Requirement:
Copy every line of the data in which the word "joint" occurs.

---------- Stored data ----------

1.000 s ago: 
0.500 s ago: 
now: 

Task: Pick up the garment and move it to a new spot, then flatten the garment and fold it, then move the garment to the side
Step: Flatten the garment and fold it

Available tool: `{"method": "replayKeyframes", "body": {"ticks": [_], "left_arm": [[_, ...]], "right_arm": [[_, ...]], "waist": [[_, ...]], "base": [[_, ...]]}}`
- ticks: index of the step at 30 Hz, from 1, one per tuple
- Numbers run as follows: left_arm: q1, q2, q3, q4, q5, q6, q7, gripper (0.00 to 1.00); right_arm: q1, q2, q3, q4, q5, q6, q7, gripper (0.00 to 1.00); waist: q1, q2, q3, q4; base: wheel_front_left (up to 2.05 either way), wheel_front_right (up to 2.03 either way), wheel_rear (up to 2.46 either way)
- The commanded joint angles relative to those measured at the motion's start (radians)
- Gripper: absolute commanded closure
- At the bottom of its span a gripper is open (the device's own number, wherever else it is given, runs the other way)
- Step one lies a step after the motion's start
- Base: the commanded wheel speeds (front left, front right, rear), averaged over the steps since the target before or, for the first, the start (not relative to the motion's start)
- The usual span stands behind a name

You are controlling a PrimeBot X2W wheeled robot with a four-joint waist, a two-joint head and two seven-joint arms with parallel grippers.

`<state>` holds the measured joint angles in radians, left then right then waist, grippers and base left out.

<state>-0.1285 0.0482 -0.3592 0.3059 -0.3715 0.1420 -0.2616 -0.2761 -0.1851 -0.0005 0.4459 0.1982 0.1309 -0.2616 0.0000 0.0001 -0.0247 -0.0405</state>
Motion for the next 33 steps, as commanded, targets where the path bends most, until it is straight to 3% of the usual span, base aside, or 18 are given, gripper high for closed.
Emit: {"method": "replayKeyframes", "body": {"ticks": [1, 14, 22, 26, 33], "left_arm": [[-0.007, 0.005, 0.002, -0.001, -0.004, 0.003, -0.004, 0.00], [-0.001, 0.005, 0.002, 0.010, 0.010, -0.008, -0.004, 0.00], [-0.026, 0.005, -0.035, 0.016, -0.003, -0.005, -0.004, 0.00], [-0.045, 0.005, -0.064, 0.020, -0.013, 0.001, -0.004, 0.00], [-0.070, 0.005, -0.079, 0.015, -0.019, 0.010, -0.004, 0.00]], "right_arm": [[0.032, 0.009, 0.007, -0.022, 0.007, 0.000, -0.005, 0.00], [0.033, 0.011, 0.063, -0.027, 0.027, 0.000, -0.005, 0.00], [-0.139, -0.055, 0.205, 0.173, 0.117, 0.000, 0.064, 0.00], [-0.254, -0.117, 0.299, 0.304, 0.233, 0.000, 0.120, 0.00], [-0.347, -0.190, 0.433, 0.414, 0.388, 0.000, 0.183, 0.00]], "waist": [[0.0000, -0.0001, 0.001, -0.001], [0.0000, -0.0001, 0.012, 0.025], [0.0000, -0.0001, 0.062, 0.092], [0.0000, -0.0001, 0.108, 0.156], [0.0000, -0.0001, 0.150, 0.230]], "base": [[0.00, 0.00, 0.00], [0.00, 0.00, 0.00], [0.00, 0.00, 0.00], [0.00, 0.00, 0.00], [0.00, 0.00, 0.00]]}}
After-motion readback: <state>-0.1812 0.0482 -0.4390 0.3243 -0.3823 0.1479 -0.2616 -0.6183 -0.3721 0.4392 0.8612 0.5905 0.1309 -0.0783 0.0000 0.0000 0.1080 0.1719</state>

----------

Exercise response:
- The commanded joint angles relative to those measured at the motion's start (radians)
You are controlling a PrimeBot X2W wheeled robot with a four-joint waist, a two-joint head and two seven-joint arms with parallel grippers.
`<state>` holds the measured joint angles in radians, left then right then waist, grippers and base left out.

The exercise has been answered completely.